LE BATEAU DE L'ANGOISSE
Quand j'avais 13 ans, ma mère s'est mise avec un connard d'acupuncteur relou qui s'appelait Robert. J'ai pris la décision de ne jamais lui adresser la parole mais un jour, il m'a forcée à faire une promenade en bateau. C'était le calme plat et on est restés coincés tous les deux au large hyper longtemps, sans s'adresser la parole à aucun moment. Une heure après, j'ai commencé à flipper ; personne ne venait nous chercher. Au bout de trois heures, une tempête s'est levée. En plus du vent infernal, la pluie nous glaçait jusqu'aux os et ce connard, en plus d'être un beau-père merdique, m'a prouvé qu'il était incapable de naviguer par gros temps. On a dessalé et j'ai cru qu'on allait y rester. Les secours ont fini par arriver – environ un quart d'heure plus tard, soit « beaucoup » – et quand on est revenus sur la terre ferme, j'ai obtenu l'autorisation d'aller en internat jusqu'à ma majorité. J'ai quand même fini par adresser la parole à Robert, un an plus tard, quand son fils s'est tué en bagnole. Je lui ai dit : « Désolée ».
CLÉMENT-CRIME, DOUZE-ANS

LE VENT M'EMPORTERA
En CM2, notre maîtresse nous a organisé un super voyage de fin d'année. Toute ma classe s'est barrée deux jours et une nuit dans une résidence au bord du lac du Moutchic, près de Lacanau. Le matin, on faisait un peu de maths et de français et l'après-midi était réservé à la voile.
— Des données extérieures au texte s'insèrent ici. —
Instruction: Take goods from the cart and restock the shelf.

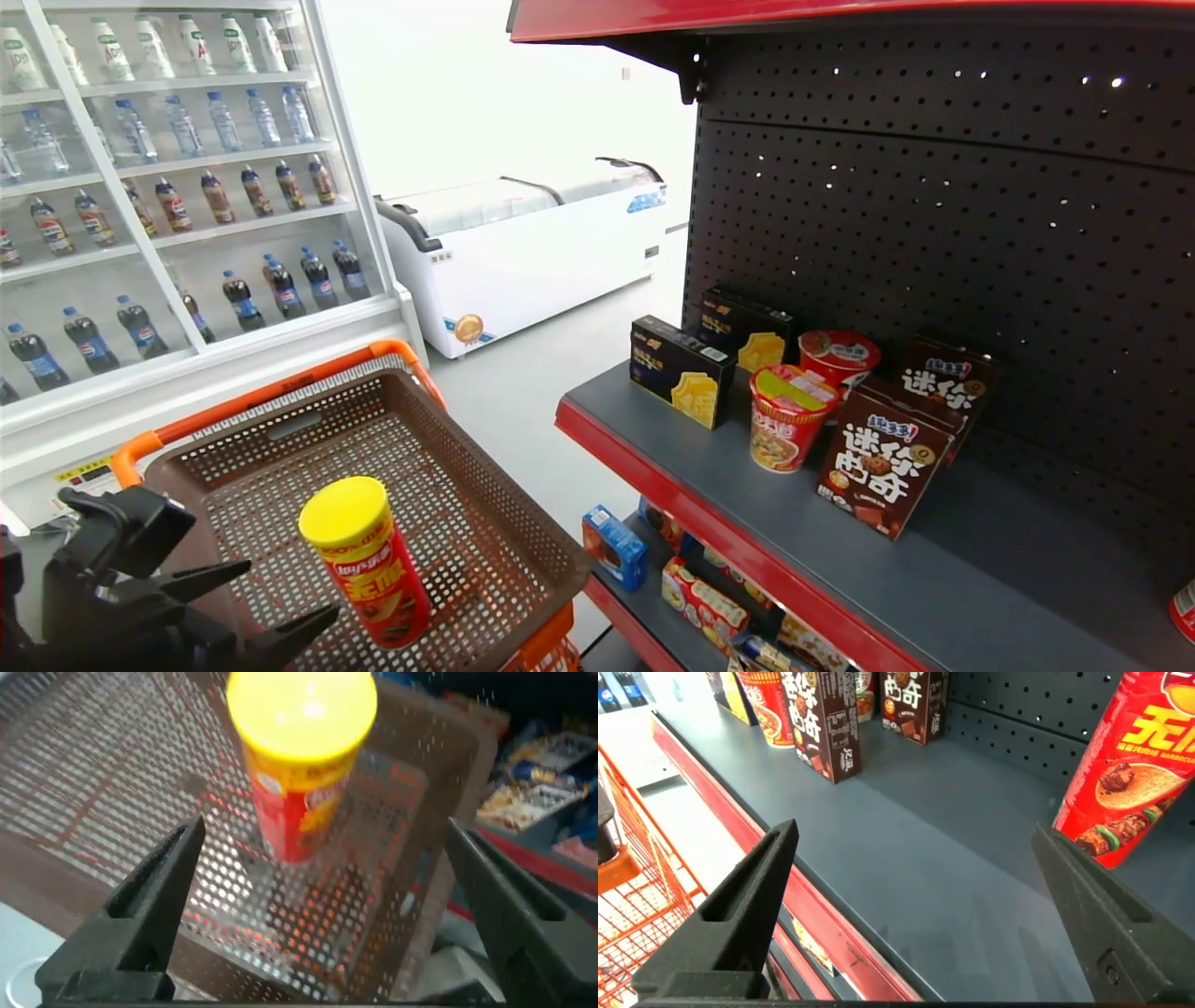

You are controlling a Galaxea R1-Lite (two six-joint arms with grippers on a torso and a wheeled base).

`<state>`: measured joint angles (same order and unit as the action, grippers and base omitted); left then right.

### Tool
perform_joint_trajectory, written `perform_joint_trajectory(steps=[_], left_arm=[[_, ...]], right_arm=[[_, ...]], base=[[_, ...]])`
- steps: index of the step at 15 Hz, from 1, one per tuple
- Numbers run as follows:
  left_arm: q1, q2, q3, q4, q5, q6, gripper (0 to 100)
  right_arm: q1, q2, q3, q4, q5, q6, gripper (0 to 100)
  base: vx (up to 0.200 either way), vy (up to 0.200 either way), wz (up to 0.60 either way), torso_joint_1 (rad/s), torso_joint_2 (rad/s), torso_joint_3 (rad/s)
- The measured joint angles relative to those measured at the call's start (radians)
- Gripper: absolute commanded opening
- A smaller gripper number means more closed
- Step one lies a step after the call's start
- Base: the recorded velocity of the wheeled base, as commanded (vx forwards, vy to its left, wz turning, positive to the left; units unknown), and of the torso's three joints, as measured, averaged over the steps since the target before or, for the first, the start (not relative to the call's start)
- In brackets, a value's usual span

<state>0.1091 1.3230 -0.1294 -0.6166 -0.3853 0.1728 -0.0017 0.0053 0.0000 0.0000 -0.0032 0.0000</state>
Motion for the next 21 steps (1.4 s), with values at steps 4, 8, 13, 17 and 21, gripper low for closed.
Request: perform_joint_trajectory(steps=[4,8,13,17,21], left_arm=[[-0.029,0.162,0.016,-0.105,-0.006,-0.002,100],[-0.05,0.285,0.018,-0.15,-0.004,0.044,100],[-0.056,0.377,-0.011,-0.151,-0.003,0.211,100],[-0.057,0.445,-0.06,-0.186,-0.004,0.213,100],[-0.059,0.507,-0.121,-0.21,-0.003,0.214,100]], right_arm=[[0.0,0.0,0.0,0.0,0.0,0.0,100],[0.0,0.0,0.0,0.0,0.0,0.0,100],[0.0,0.0,0.0,0.0,0.0,0.0,100],[0.0,0.0,0.0,0.0,0.0,0.0,100],[0.0,0.0,0.0,0.0,0.0,0.0,100]], base=[[0.0,0.0,0.0,0.0,0.0,0.0],[0.0,0.0,0.0,0.0,0.0,0.0],[0.0,0.0,0.0,0.0,0.0,0.0],[0.0,0.0,0.0,0.0,0.0,0.0],[0.0,0.0,0.0,0.0,0.0,0.0]])
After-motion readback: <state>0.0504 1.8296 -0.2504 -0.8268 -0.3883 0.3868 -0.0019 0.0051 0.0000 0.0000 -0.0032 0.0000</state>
Malgré le temps pourri, j'étais hyper content parce que je pouvais manger des céréales le matin alors que chez moi, il n'y en avait jamais, et dès notre arrivée, on a profité de vingt minutes de quartier libre pour s'acheter des flingues qui tire des balles en papier. Quand j'ai vu les gros nuages noirs le matin du deuxième jour, j'ai essayé de trouver une excuse pour ne pas aller naviguer ; le moniteur, réputé pour sa petite taille et son front dégarni, a dû me forcer pour embarquer sur mon optimiste. Quinze minutes plus tard, le vent m'a fait chavirer et je me suis retrouvé dans l'eau. Le petit moniteur chauve est venu me chercher mais, comme les bagages étaient déjà dans la soute du car, j'ai fait les trois quarts d'heure de voyage de retour en slip, enroulé dans la serviette de bain de ma maîtresse.
UN CŒUR CHAGRIN

BONUS BEAU TEMPS :
LE BRONZAGE DE L'ENFER
En février 2002, j'avais 17 ans et je suis partie faire un trek de 15 jours au sud du Sahara. Je suis hyper pâle et à l'époque, ça me faisait vachement complexer. Quand je n'avais pas l'impression que les gens me dévisageaient comme si j'étais atteinte d'une maladie incurable, je me disais que j'étais translucide et qu'ils ne me voyaient pas. Du coup, je me suis promise de revenir au lycée méga bronzée, histoire de crâner un peu. Le deuxième jour du trek, je me suis mise en maillot de bain, me suis généreusement étalé du monoï sur tout le corps et me suis allongée sur le ventre. J'ai passé deux heures comme ça, en plein soleil. Le soir, j'avais le dos recouvert d'énormes cloques de couleur blanche (parfois mauves) et j'en ai même remarqué quelques-unes, plus petites, qui pointaient sur mon visage. Comme on était à des kilomètres de la moindre ville, je n'ai pas pu aller à l'hôpital. Je crois que j'ai passé les quinze jours les plus douloureux de ma vie. Ces trucs ont évolué tout au séjour et mon seul regret, c'est de ne pas avoir fait de photos pour les mettre sur doctissimo ou le site préféré des lycéens, rotten.com. C'était il y a dix ans, et j'ai encore le dos tacheté comme un léopard. Et probablement un cancer de la peau en gestation.